Esa trilogía puso a los intelectuales de su lado. El Estado nacional se fue volviendo una organización de expertos: abogados, médicos, ingenieros, economistas, que fundaban la bondad de su quehacer en su carácter científico. A diferencia de la Iglesia, sus dirigentes procedían, además, de un sistema de elección popular que garantizaba la rotación en el mando y el recojo de las demandas de la población.

En el Perú, sin embargo, el Estado no alcanzó el liderazgo, legitimidad y prestigio que en otros lares. Todavía hay muchas regiones y estamentos en los que la Iglesia goza de mayor confianza de la población que las autoridades del Estado. Hace apenas 100 años, cuando el gobierno nacional daba los primeros pasos hacia la creación de un sistema educativo nacional obligatorio, menos de la mitad de los niños acudía a las escuelas, por la desconfianza de los padres de familia, sobre todo del campo, de qué pasaría con sus hijos y –principalmente– sus hijas durante las largas horas en las que estarían bajo la autoridad de los maestros. A los padres les preocupaba si lo que les iban a enseñar iría en contra de sus ideas y creencias, si sería útil para su vida diaria y si la escuela no significaría mayores gastos para su precaria economía.

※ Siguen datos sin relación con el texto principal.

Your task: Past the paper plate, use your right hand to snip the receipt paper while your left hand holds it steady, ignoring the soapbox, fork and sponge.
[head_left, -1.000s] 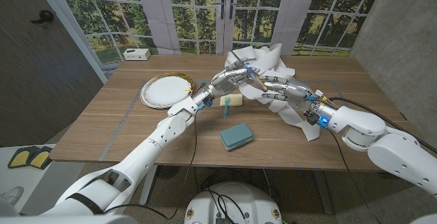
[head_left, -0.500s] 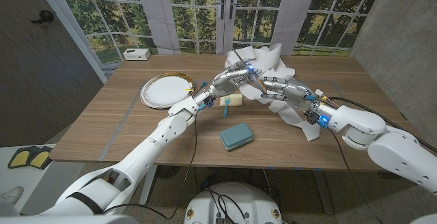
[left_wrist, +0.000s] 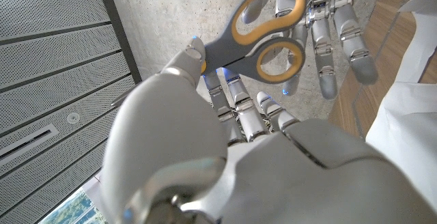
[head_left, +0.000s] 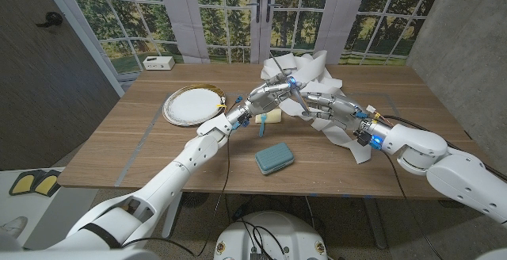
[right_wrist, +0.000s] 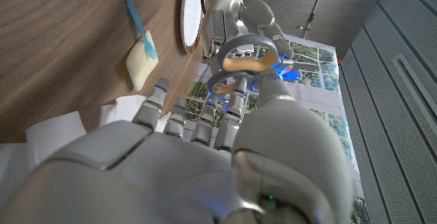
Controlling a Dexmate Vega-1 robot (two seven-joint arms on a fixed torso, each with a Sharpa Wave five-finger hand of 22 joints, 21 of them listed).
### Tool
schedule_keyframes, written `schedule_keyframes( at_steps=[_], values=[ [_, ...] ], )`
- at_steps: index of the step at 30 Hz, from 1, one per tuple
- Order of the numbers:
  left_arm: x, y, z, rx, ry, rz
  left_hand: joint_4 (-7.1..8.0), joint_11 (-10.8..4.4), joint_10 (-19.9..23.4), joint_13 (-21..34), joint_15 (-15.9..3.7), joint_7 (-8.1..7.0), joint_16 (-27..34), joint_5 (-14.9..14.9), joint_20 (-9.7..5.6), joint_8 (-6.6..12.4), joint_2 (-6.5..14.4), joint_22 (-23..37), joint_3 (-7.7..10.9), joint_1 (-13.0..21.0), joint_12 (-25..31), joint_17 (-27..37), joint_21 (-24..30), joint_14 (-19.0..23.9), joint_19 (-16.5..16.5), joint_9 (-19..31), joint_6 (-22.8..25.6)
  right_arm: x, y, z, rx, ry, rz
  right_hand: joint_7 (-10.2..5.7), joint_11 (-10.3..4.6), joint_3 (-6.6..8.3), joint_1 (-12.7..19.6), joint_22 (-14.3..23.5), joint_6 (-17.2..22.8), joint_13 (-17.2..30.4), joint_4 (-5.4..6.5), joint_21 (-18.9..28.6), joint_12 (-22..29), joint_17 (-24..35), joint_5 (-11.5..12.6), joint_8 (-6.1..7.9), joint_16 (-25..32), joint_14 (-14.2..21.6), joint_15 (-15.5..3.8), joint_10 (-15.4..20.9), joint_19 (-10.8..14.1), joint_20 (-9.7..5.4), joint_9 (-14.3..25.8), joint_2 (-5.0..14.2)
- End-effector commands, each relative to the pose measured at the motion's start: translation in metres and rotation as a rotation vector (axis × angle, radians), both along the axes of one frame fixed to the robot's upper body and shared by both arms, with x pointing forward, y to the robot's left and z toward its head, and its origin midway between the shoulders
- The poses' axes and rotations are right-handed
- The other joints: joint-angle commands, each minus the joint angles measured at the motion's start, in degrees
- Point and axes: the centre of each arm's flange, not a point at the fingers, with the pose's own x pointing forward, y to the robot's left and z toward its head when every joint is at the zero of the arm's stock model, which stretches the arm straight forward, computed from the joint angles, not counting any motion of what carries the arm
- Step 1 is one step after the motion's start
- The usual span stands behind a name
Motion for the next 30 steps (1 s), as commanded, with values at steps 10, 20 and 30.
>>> schedule_keyframes(
  at_steps=[10,20,30],
  values=[
    [-0.0029,-0.0011,-0.0014,-0.007,-0.015,0.004,0.36,-6.69,7.4,0.4,-9.95,-0.47,-0.3,0.1,0.04,0.28,0.6,0.0,0.13,0.3,0.0,0.1,0.0,-0.1,-0.2,0.2,0.4,-0.0047,-0.0072,0.0015,-0.009,-0.014,-0.030,0.31,0.03,-0.62,-1.9,0.0,2.1,0.1,0.63,0.3,0.4,0.2,0.1,0.13,0.4,-0.9,0.16,-0.1,-0.6,-0.23,0.2,-0.30],
    [-0.0053,-0.0037,0.0019,0.000,-0.057,-0.011,0.37,-6.66,7.4,0.5,-9.95,-0.36,-0.4,0.1,-0.01,0.25,0.6,0.0,0.11,0.3,-0.1,0.1,0.0,-0.1,-0.3,0.2,0.4,-0.0039,-0.0088,0.0007,-0.032,-0.027,-0.061,0.46,0.83,-0.97,-2.8,0.0,1.8,0.1,0.98,0.3,0.3,0.3,0.1,-0.21,0.4,-1.0,0.24,-0.3,-0.6,-0.22,0.2,-0.43],
    [-0.0043,-0.0062,-0.0007,-0.014,-0.052,-0.035,0.37,-6.65,7.5,0.6,-9.96,-0.42,-0.4,0.0,0.10,0.21,0.7,0.0,0.13,0.3,-0.2,0.1,0.0,-0.1,-0.3,0.2,0.3,-0.0020,-0.0100,0.0021,-0.042,-0.022,-0.087,1.06,-1.24,-1.56,-4.6,0.0,3.6,0.1,1.80,0.5,0.7,0.4,0.2,-0.07,0.7,-0.8,-0.07,0.7,-0.2,-0.25,0.1,-0.28]
  ],
)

Tomó gran parte del siglo XX vencer esa desconfianza y temor. No cabe esperar que ahora vaya a ser distinto. El Estado tiene que saber ganarse la confianza de la gente y no estigmatizar al que desconfía como a un bárbaro. Debe comprender humildemente que detrás del resquemor hay una larga historia en la que los hombres del Estado peruano no siempre estuvieron a la altura de las tareas que asumieron o se les encomendó.